= Problem details =
Take the listing below and print exactly the lines starting at the line containing "jar shown in the picture above?" and ending at the line containing "tray shown in the picture above?", both ends included, and no others.

= Records for processing =
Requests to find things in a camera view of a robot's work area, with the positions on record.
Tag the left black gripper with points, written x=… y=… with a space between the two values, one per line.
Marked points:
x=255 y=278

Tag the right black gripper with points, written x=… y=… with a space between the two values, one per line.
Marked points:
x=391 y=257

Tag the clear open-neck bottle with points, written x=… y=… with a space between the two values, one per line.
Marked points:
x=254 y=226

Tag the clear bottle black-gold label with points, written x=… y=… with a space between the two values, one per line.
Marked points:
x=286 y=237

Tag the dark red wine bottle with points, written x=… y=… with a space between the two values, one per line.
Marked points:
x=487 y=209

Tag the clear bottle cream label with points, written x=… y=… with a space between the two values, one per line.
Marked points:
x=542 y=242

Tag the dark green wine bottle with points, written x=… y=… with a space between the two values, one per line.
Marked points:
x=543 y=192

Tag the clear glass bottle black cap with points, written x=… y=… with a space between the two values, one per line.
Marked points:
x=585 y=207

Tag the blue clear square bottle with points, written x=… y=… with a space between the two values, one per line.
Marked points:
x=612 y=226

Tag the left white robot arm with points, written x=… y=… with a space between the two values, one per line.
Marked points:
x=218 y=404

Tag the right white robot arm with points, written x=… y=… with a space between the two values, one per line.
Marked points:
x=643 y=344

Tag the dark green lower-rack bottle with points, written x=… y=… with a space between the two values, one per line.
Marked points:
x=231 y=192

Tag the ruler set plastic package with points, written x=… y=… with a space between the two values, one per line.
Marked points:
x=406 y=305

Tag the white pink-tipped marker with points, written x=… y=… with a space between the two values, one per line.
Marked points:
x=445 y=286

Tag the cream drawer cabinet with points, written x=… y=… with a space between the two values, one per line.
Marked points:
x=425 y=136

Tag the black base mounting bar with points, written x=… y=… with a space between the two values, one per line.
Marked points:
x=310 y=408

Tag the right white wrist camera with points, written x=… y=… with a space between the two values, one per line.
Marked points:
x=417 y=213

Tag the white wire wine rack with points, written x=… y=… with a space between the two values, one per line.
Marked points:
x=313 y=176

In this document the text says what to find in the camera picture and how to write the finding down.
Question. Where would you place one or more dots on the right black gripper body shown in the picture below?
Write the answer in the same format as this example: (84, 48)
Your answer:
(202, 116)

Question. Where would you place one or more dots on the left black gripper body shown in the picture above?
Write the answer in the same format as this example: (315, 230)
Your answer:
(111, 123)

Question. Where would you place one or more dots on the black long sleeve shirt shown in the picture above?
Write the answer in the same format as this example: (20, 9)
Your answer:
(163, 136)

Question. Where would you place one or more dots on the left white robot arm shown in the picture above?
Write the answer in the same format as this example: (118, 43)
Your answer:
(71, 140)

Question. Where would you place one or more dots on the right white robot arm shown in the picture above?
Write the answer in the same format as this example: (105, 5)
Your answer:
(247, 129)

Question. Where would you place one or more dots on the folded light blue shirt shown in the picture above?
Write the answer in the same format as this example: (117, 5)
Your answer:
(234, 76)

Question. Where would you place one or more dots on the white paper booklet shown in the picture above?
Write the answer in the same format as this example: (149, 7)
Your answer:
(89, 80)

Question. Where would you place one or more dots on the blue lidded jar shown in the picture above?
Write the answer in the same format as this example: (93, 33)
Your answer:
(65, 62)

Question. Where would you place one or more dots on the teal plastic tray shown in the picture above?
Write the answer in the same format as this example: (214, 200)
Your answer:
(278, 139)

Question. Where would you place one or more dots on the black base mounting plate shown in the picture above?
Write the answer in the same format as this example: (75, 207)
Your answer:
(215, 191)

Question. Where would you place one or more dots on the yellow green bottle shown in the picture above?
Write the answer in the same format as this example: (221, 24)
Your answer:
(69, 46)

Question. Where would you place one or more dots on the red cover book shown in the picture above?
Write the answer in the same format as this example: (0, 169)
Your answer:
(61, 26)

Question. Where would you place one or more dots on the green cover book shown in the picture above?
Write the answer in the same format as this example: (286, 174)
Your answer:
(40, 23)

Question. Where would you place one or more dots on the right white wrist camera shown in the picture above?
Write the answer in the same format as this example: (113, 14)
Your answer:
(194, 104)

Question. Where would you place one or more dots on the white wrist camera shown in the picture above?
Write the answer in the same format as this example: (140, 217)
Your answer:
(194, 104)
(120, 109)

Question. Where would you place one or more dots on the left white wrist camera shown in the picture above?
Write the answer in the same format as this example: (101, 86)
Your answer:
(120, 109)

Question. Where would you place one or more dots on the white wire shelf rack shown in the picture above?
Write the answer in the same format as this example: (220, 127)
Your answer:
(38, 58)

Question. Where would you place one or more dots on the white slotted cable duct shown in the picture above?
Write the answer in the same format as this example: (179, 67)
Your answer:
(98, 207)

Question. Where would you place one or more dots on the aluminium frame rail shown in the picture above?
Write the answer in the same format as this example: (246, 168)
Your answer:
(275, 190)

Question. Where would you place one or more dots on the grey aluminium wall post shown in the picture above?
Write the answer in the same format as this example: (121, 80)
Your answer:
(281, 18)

= Response below =
Question. Where would you place one or more dots on the blue lidded jar shown in the picture above?
Write the answer in the same format as this example: (93, 33)
Your answer:
(65, 62)

Question. Where would you place one or more dots on the teal plastic tray shown in the picture above?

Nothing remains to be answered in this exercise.